» **What to do**: Which lines mention "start"? Show each one from the listing.

» **Dataset content**:
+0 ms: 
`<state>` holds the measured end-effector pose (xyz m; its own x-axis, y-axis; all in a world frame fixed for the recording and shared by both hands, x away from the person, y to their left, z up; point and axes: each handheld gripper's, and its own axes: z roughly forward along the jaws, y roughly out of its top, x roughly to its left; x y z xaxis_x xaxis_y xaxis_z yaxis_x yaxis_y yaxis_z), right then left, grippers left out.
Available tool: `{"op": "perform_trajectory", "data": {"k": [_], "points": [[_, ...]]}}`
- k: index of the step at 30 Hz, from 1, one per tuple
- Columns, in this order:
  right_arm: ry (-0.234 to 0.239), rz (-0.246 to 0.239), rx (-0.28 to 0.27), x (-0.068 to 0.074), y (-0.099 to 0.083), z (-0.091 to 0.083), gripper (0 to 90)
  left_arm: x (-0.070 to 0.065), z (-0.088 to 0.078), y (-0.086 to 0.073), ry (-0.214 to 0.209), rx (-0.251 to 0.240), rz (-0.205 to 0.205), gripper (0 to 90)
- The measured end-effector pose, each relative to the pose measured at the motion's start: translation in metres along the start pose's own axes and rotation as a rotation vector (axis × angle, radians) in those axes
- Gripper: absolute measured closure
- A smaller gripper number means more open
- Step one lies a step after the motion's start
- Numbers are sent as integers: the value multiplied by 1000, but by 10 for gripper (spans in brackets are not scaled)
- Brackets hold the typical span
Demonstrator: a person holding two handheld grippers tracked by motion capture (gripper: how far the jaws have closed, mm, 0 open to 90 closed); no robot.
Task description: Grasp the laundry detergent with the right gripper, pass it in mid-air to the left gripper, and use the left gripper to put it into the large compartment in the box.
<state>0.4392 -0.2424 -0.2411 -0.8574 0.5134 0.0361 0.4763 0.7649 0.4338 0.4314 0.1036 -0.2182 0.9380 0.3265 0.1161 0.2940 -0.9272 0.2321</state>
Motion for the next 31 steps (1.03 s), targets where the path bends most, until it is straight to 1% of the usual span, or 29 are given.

» **Result of this task**:
- The measured end-effector pose, each relative to the pose measured at the motion's start: translation in metres along the start pose's own axes and rotation as a rotation vector (axis × angle, radians) in those axes
- Step one lies a step after the motion's start

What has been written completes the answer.